WORK INSTRUCTIONS:
Only the total should be returned: the number of lines in the data that hold the string "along".
DATASET EXCERPT: Begin
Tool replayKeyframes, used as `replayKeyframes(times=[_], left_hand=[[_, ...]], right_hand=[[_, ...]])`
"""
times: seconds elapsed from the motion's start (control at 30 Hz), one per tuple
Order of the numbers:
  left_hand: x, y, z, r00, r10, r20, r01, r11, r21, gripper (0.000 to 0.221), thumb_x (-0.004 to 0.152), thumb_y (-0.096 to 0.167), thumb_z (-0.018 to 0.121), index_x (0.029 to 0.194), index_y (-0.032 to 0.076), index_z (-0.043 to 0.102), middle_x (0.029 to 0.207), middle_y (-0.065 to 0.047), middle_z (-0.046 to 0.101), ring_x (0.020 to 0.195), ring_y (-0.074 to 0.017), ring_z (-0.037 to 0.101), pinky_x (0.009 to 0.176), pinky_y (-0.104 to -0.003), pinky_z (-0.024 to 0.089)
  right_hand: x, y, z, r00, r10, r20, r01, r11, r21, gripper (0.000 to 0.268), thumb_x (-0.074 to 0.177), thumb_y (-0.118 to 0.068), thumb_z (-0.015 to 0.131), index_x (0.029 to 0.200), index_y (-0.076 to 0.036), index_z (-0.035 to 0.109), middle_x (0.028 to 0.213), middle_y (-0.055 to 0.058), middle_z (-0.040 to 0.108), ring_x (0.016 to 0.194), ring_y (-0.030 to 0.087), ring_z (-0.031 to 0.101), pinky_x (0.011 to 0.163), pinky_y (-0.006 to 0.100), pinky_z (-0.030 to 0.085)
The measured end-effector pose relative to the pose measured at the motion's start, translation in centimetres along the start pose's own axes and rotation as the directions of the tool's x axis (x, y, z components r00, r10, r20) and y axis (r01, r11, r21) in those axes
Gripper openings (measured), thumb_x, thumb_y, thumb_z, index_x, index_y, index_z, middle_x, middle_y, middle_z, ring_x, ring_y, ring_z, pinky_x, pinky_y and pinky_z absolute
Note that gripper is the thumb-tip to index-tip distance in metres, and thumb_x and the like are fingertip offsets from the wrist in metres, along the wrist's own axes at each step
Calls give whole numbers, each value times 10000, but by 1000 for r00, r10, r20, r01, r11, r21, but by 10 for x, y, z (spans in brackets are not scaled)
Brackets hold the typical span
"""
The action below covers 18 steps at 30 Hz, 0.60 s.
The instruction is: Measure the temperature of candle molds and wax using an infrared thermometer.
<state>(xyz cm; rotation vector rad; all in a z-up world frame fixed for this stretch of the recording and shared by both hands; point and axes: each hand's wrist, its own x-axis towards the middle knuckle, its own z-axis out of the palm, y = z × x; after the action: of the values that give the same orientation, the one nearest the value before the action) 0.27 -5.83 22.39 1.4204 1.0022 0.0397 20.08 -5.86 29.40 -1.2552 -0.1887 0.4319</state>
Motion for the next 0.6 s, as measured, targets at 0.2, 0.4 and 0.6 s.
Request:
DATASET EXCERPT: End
TASK RESULT:
2